Before going to bed on Sunday, I wanted to confirm that I didn’t have a serious fever. Even I know there’s such a thing as Too Darn Hot. So my mother sent me up to the medicine cabinet in what is still referred to as “the boys’ bathroom.” I found two primitive glass mercury thermometers that were obviously purchased in a previous millennium.

Roger:             I was expecting something that beeps.

Grandma:        Ooh, they’re much too expensive.

Roger:             They cost less than a candy bar at Walgreens.

Grandpa:         When I donate blood, they have a thermometer that doesn’t even touch you.

Roger:             Those ones are much too expensive.

I tried to take my temperature with these archaic instruments, but neither worked. In an amusing role reversal, my parents made fun of my lack of technological prowess. (“Have you tried turning it off and on?”) However, on closer examination, we discovered there wasn’t any mercury left in either thermometer. So we all went to bed.

I want to know where the mercury went, and when.


On Monday morning I went to the walk-in clinic that’s included with our insurance. The first time I visited was a couple of years ago, when my daughter Eleanor “absolutely” needed an updated school sports physical exam “that day.” 

By now it felt like the aliens had implanted a radioactive Easter egg under my left nipple, with a barbed-wire garnish on top. I’ve been trying to figure out what the shiny little lump looks like – a scorpion? Ruth Bader Ginsberg? A penis? You tell me.   

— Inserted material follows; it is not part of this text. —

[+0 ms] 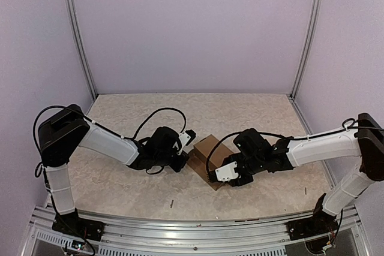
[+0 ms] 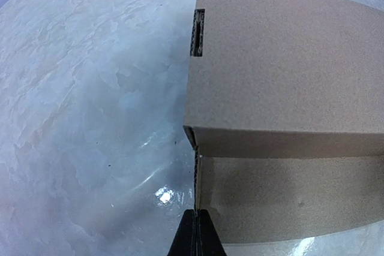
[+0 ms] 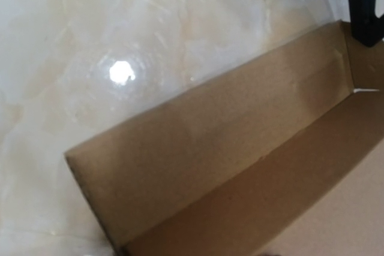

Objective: Fold the paper box

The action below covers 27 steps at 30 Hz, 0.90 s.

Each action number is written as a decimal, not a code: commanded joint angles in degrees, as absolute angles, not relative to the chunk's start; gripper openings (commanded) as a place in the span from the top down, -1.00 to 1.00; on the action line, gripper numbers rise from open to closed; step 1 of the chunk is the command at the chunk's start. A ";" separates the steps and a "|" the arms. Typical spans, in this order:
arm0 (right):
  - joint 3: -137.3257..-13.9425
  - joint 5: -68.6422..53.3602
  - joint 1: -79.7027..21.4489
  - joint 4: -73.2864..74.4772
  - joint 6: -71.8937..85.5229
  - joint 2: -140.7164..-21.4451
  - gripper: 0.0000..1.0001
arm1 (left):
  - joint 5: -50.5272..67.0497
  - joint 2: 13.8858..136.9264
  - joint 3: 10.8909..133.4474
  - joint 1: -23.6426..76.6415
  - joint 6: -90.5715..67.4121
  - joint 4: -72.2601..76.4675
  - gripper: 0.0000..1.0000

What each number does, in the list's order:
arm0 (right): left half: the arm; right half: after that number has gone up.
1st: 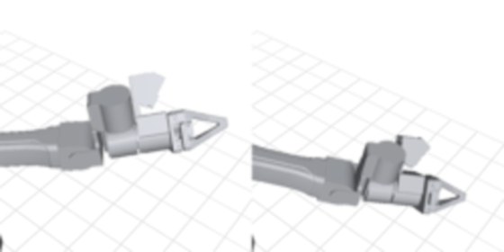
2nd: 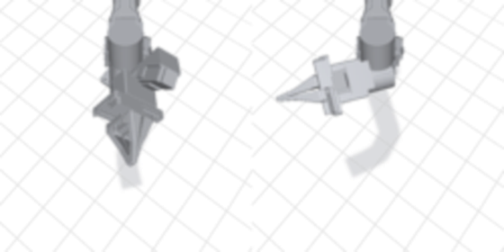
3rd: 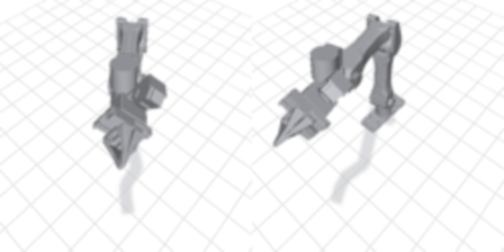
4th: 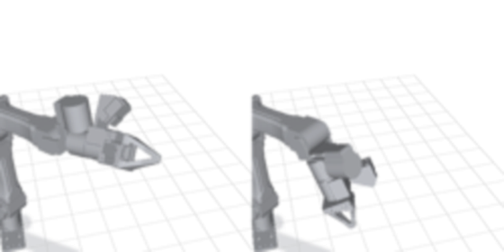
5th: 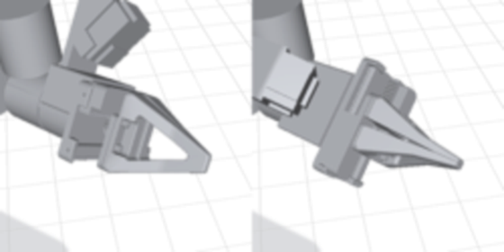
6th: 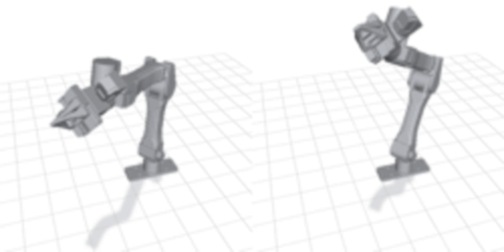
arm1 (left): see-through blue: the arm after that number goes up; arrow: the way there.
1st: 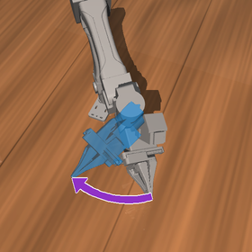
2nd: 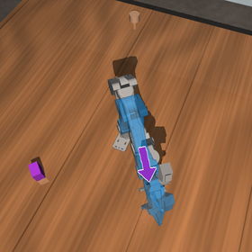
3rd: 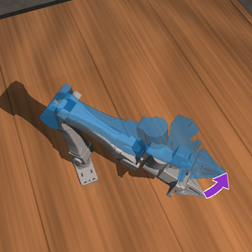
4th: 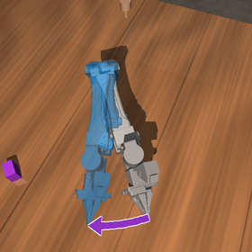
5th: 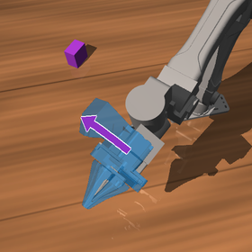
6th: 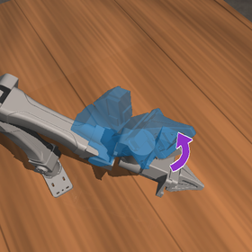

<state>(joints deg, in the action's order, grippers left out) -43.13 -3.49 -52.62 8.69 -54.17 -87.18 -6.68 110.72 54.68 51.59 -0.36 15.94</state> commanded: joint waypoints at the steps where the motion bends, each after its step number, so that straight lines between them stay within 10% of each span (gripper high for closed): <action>1: -42.45 -4.82 -52.16 14.01 -53.35 -90.26 -0.03 | -2.72 110.08 52.46 51.48 -2.15 17.41 1.00; 27: -42.80 -5.40 -52.13 14.38 -53.96 -91.19 -0.01 | -0.35 110.66 60.02 50.72 -1.73 6.39 1.00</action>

The doctor prescribed a round of industrial-strength antibiotics. She warned me that the infection was still progressing, and there was a 50/50 chance I’d eventually have to come back and have fluid drained. In the meantime the alien intrusion is huge, rock hard, horribly tender, and itches uncontrollably. It's started oozing blood and ruining my shirts. Nevertheless, I'm still driving up to Vancouver for Chorus rehearsal and Showtunes Night. Remind me that the antibiotics will make me projectile vomit if I try drinking alcohol.

Before I left the clinic, the doctor got a sterilized Sharpie out of its packaging, and marked the extent of the red blotch as of Monday at 10 am. But first she hesitated. “This is how we’re supposed to track changes in the inflammation, but I’ve never had to draw a circle on someone there before.”